§ Task item
Go over the data and keep only the lines that include "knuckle".

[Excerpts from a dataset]
____

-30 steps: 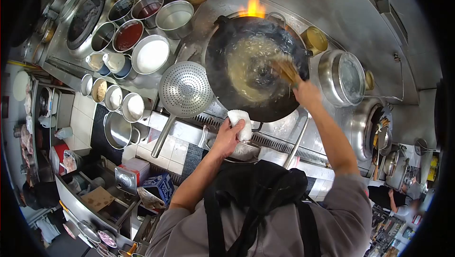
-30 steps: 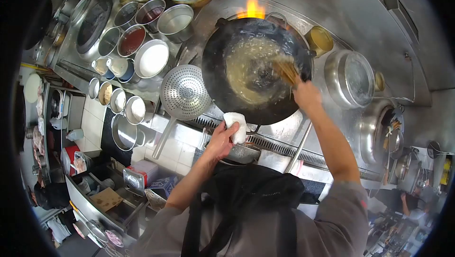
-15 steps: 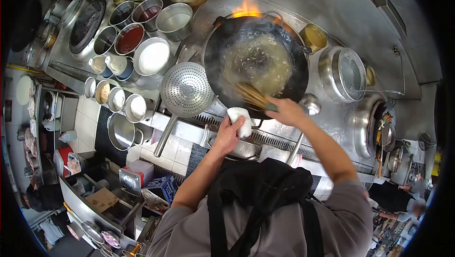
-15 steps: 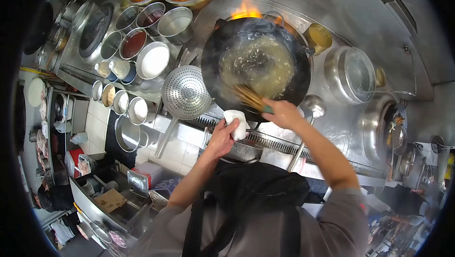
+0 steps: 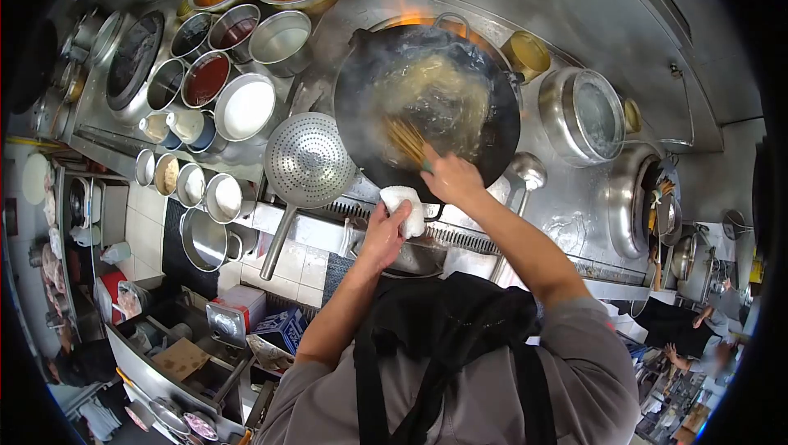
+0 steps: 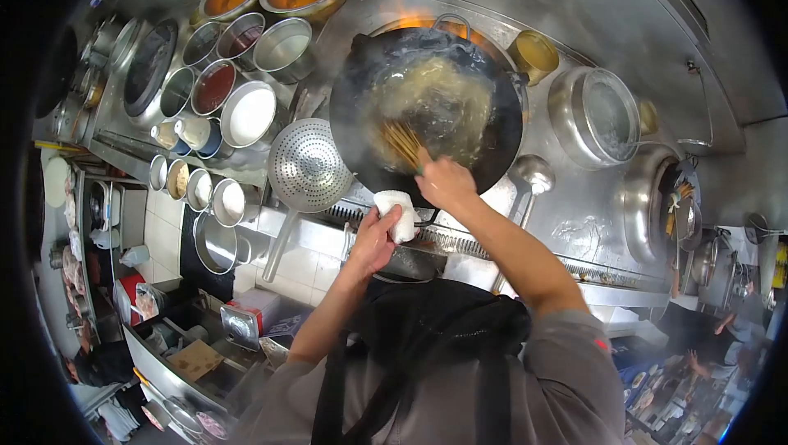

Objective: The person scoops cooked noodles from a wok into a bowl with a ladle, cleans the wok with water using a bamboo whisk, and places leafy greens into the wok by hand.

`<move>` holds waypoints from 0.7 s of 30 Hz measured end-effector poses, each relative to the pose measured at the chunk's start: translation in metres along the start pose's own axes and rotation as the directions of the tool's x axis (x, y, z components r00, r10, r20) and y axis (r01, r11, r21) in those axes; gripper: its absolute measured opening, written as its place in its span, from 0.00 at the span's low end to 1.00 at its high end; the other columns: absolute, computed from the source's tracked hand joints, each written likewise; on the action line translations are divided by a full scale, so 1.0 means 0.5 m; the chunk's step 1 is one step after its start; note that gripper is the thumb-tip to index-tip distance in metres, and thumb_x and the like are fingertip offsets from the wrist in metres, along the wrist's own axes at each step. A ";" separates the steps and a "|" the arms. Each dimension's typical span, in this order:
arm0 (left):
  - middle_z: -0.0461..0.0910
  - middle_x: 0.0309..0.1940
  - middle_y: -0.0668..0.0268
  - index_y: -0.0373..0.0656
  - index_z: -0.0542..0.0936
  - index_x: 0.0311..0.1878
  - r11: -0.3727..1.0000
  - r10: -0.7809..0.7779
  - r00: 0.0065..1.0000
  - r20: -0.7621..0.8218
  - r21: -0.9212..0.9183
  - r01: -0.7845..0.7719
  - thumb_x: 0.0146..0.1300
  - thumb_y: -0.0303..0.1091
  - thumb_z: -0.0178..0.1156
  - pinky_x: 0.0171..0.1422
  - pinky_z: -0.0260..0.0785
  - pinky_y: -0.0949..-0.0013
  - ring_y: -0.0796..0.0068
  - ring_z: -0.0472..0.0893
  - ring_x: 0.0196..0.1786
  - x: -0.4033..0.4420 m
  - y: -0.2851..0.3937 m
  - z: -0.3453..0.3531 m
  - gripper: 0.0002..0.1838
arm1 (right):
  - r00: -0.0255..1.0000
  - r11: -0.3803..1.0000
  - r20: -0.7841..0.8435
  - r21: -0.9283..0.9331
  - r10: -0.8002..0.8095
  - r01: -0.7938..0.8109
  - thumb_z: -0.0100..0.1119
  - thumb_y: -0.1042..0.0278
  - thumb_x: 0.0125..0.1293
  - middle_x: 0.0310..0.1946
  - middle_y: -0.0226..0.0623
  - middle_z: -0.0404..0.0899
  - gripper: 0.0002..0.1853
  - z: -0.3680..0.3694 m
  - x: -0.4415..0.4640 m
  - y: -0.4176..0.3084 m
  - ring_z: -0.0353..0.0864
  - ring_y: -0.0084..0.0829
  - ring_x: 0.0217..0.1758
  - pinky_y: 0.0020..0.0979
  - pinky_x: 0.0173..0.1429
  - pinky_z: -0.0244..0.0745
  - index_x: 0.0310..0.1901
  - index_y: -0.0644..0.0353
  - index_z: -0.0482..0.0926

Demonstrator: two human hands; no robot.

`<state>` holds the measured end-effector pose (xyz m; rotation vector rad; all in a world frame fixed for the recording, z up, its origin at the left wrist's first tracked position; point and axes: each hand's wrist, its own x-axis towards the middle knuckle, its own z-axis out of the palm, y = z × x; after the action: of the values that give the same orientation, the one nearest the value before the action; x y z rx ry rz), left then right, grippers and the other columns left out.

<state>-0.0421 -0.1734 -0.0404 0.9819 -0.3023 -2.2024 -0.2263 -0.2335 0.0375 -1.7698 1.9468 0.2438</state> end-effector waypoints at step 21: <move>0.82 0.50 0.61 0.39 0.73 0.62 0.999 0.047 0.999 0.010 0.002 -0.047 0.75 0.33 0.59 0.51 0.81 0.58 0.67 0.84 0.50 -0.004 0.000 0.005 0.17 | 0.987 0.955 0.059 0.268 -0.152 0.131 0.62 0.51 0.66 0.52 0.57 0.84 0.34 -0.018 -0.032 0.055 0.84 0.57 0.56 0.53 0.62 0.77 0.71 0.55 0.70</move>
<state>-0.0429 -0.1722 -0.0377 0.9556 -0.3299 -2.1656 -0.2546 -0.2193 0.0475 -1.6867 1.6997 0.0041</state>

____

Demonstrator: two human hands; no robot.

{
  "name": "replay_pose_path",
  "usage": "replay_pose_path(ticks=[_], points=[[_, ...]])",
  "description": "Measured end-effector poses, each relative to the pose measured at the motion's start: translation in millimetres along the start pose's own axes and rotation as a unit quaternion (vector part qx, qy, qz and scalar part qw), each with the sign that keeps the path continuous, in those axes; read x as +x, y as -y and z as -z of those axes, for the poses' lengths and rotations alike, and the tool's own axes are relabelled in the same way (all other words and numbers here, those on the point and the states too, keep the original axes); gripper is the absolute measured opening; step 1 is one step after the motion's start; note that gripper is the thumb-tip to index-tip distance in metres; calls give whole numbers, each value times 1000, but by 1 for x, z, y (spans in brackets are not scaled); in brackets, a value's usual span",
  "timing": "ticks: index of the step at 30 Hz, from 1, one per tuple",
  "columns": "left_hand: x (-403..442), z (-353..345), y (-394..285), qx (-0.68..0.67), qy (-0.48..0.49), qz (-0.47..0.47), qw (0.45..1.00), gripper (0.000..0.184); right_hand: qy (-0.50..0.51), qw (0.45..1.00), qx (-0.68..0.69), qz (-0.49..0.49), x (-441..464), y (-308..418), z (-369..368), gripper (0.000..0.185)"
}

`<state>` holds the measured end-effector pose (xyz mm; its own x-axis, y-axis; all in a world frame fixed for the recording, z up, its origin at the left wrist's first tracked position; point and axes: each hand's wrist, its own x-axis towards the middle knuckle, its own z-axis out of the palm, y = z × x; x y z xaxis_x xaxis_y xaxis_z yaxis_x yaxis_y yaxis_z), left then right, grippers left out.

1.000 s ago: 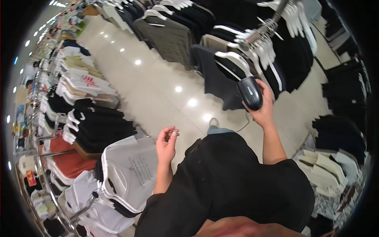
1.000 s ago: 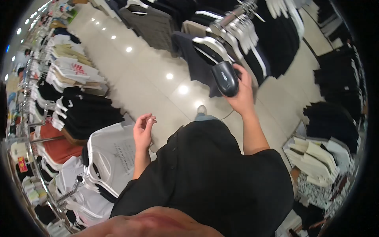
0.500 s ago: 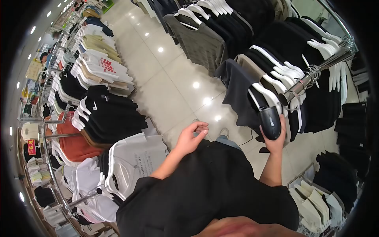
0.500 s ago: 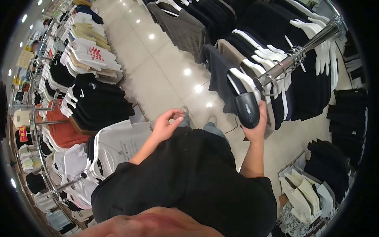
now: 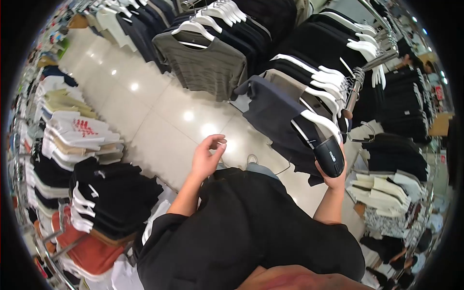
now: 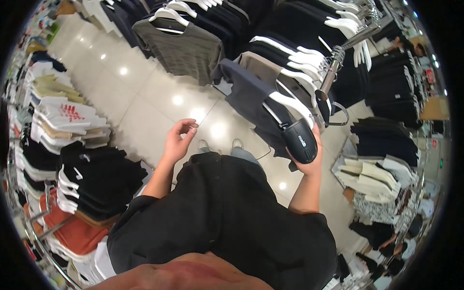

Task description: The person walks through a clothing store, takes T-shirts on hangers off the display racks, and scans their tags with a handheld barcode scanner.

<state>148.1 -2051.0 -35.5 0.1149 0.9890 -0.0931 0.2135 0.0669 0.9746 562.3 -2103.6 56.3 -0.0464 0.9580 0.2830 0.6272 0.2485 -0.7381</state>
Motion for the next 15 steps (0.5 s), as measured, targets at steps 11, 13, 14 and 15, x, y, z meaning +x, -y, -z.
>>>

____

§ Exercise result
`<state>` holds the measured end-effector pose (xyz m; rotation vector rad; all in a world frame fixed for the recording, z up, its origin at the left wrist's first tracked position; point and axes: each hand's wrist, its own x-axis towards the middle knuckle, its own z-axis out of the palm, y = z × x; after the action: of the values that give the same orientation, the one nearest the value before the action; x y z rx ry rz), left then right, grippers and the other columns left out.
`<state>` holds the measured end-effector pose (xyz mm; its own x-axis, y-axis; all in a world frame fixed for the recording, z up, its origin at the left wrist's first tracked position; point and axes: each hand's wrist, its own x-axis towards the middle knuckle, its own z-axis out of the palm, y = z × x; x y z xaxis_x xaxis_y xaxis_z yaxis_x yaxis_y yaxis_z), left then right, grippers left out.

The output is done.